Purpose: : Inflammatory corneal hem– and lymphangiogenesis occurring both prior to as well as after penetrating keratoplasty significantly increases the risk for subsequent immune rejections. Purpose of this study was to analyze whether the blocking anti–VEGFR3 antibody mF4–31C1 is able to inhibit the outgrowth of pathologic new lymphatic vessels in a mouse model of suture–induced, inflammatory corneal neovascularization. The potency of this antibody has been recently demonstrated in a mouse model of spontaneous, non–inflammatory corneal hem– and lymphangiogenesis.

Methods: : Three interrupted 11–0 nylon sutures were placed into the corneal stroma of BALB/c mice (6 weeks old) and left in place for seven days to induce neovascularization. The treatment group (n=9) received the anti–VEGFR3 antibody F4–31C1 intraperitoneally at day of surgery and three days later (0.5 mg/mouse). Control mice received an equal amount of control IgG solution (Jackson Immunoresearch, Inc. CA). For immunohistochemistry, corneal flat mounts were stained with LYVE–1 as a specific lymphatic vascular endothelial marker and CD31 as panendothelial marker. Morphometry was performed with the image analysis software analySIS^B (Soft Imaging Systems GmbH, Münster, Germany).

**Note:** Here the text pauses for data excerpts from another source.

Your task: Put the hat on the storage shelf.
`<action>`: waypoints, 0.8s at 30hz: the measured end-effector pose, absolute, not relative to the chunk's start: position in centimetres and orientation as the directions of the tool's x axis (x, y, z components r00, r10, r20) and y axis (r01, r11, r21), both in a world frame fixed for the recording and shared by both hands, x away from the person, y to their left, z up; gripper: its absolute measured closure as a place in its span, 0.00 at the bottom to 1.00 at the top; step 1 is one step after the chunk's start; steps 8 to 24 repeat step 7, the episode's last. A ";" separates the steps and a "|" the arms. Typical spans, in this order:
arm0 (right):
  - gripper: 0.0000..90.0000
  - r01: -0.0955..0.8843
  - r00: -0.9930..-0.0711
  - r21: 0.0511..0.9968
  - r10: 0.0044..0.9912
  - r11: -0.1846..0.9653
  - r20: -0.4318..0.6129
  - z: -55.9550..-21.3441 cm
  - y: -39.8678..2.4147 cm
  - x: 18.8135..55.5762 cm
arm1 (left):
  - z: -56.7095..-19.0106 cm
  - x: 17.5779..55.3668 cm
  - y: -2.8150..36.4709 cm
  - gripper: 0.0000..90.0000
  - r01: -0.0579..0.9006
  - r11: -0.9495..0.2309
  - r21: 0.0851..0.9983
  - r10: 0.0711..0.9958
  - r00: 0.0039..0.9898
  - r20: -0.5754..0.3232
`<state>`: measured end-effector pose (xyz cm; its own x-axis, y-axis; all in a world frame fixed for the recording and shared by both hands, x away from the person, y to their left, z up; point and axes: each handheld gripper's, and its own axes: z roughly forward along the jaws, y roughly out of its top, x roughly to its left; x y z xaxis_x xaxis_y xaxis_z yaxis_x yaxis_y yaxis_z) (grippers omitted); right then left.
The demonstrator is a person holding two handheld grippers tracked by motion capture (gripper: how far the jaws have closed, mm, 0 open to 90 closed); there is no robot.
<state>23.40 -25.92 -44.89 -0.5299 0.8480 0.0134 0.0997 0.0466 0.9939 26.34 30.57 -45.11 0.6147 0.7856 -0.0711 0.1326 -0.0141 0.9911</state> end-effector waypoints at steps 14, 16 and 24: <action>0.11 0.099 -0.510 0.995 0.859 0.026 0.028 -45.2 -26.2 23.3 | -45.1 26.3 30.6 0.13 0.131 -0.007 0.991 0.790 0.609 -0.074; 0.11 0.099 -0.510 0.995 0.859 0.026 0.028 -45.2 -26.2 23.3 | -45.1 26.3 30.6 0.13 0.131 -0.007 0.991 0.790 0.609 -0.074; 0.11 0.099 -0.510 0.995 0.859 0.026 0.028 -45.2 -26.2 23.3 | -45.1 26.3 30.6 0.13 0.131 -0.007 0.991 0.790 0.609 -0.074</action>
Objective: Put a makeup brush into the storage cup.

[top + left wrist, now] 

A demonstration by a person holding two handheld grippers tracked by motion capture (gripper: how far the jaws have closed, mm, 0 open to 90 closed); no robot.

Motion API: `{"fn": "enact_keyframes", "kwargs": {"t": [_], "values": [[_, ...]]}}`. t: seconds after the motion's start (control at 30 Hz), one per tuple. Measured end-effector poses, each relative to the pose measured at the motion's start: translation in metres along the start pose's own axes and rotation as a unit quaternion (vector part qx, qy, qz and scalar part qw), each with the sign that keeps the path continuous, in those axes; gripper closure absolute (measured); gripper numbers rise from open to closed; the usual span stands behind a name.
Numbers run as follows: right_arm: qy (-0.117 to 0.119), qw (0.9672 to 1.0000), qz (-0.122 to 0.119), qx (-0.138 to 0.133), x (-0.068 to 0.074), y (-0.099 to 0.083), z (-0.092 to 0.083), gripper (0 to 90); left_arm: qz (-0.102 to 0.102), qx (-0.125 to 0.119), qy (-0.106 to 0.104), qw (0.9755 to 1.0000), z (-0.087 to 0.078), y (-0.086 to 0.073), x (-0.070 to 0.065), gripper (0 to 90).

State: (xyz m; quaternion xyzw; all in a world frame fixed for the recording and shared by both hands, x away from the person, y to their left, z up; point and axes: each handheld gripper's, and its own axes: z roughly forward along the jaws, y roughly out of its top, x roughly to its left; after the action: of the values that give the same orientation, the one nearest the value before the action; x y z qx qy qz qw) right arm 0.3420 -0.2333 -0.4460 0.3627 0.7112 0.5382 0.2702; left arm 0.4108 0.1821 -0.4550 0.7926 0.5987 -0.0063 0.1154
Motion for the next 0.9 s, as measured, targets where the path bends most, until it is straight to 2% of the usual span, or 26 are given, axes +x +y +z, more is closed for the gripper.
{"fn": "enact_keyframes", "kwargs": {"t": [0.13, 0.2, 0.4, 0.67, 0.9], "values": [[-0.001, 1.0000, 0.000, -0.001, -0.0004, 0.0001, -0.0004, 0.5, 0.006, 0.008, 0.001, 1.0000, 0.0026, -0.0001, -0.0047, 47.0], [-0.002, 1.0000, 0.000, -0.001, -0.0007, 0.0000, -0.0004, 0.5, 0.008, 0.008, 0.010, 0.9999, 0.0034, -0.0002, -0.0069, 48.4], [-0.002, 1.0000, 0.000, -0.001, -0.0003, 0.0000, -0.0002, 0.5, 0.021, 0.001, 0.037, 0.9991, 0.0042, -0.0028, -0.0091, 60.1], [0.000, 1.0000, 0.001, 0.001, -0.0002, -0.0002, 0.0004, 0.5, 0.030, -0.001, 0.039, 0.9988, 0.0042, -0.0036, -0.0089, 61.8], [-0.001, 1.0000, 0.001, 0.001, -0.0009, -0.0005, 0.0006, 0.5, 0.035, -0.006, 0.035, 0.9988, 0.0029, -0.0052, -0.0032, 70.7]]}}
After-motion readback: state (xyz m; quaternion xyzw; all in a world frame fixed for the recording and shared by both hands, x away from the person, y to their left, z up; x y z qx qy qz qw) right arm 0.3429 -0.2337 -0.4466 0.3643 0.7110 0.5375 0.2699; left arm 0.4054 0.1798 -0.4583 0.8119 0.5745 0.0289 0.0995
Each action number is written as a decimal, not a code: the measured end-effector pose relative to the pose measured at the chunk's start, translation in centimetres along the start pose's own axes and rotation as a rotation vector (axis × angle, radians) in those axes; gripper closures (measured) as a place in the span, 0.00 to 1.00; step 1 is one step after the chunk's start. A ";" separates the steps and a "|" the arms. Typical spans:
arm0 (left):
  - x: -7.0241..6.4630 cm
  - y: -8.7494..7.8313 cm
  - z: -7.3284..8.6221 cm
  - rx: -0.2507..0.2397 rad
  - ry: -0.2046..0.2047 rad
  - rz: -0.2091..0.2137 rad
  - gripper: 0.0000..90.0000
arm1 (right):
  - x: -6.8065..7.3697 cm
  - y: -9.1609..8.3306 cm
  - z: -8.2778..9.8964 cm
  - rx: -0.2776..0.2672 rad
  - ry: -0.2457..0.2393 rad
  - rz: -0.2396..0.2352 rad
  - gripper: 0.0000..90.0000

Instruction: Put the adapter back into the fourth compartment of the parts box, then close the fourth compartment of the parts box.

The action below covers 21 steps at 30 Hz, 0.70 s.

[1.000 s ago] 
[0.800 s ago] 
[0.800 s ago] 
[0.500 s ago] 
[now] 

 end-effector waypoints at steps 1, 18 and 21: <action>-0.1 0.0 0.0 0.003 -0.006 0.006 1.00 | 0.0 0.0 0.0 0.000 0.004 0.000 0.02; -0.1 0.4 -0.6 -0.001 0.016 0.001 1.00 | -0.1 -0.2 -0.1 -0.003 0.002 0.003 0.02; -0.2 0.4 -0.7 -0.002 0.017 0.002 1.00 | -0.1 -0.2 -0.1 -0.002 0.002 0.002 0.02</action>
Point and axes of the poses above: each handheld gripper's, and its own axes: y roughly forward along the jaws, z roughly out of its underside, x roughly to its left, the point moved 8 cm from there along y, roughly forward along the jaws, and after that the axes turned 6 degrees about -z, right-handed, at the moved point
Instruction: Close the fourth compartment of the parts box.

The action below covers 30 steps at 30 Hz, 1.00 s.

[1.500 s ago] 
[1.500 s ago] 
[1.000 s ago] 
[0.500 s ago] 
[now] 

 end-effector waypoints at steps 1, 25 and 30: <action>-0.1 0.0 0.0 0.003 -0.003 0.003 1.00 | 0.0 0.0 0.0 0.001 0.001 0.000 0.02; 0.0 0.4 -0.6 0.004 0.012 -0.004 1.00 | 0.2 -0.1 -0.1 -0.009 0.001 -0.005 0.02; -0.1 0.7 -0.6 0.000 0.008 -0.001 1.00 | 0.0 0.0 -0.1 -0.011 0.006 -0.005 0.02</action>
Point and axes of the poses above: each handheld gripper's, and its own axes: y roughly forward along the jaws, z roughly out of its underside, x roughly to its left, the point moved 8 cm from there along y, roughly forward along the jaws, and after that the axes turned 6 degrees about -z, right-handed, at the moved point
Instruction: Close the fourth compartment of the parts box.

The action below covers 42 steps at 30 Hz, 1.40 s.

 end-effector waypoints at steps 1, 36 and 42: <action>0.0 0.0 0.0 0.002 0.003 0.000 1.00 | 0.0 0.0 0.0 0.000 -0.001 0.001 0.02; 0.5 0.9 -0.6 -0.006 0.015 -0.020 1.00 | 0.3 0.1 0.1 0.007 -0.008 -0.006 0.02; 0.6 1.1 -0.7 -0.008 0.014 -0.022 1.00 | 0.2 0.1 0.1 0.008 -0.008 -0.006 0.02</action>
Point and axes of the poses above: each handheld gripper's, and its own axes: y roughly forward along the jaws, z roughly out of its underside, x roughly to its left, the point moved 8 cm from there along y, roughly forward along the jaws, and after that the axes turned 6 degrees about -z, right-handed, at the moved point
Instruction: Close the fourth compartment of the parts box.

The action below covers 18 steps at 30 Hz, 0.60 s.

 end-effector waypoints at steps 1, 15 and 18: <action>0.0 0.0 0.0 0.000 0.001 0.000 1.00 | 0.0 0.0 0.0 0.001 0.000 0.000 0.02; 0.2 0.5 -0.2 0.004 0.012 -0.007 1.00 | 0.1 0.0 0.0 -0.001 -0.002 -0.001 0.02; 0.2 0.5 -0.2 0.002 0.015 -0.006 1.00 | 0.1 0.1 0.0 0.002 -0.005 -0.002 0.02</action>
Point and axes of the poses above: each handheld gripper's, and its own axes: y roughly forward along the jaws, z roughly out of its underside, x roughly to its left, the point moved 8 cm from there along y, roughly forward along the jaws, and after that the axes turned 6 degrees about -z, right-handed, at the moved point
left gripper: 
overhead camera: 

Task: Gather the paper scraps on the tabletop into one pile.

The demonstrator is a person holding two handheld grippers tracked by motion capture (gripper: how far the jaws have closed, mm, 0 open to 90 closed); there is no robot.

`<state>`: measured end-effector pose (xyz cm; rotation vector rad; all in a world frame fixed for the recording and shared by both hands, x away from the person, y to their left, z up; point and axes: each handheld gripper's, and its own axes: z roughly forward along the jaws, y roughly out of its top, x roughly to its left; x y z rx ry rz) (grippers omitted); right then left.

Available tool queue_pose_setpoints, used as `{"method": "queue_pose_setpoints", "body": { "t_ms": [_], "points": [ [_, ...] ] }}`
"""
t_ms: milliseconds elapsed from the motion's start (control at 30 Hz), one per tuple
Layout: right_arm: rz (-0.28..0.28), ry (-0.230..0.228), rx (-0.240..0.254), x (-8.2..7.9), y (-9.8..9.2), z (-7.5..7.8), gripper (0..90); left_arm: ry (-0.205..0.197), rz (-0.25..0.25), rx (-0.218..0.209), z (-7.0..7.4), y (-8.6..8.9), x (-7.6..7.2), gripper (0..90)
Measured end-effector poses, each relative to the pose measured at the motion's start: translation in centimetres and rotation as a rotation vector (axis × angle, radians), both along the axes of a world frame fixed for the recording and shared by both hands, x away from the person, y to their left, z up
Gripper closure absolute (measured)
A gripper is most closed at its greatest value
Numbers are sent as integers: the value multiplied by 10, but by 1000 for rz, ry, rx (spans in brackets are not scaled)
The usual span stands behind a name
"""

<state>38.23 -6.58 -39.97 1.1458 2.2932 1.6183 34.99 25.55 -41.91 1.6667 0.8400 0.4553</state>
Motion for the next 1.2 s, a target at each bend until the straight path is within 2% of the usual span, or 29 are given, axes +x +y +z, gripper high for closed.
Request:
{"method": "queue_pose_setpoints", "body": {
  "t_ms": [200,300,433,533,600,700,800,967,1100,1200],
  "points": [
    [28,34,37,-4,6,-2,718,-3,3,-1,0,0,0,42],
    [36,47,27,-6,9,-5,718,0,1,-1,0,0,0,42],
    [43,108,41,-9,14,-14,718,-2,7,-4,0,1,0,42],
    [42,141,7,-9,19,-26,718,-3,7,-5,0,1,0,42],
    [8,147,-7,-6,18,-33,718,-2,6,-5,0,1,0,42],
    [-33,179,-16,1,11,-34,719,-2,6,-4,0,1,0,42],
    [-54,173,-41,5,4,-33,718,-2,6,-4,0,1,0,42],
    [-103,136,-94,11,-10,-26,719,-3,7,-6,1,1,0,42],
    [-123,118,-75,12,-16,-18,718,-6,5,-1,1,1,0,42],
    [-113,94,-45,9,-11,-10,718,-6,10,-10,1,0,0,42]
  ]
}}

Results: : To improve the objectivity and precision of the morphometrical analysis, we established a modified analysing method using grey filter sampling on monochromatic pictures. The F4–31C1 antibody treated mice displayed nearly complete inhibition of lymphangiogenesis compared with IgG controls (p < 0.006).

Conclusions: : Inflammatory corneal lymphangiogenesis seems to depend on VEGFR3–signalling. By blocking this lymphangiogenic receptor the ingrowths of lymph vessels can be inhibited almost completely. This specific anti–VEGFR3 antibody could be used to inhibit lymphangiogenesis after keratoplasty to reduce neovascularization and thereby promote graft survival.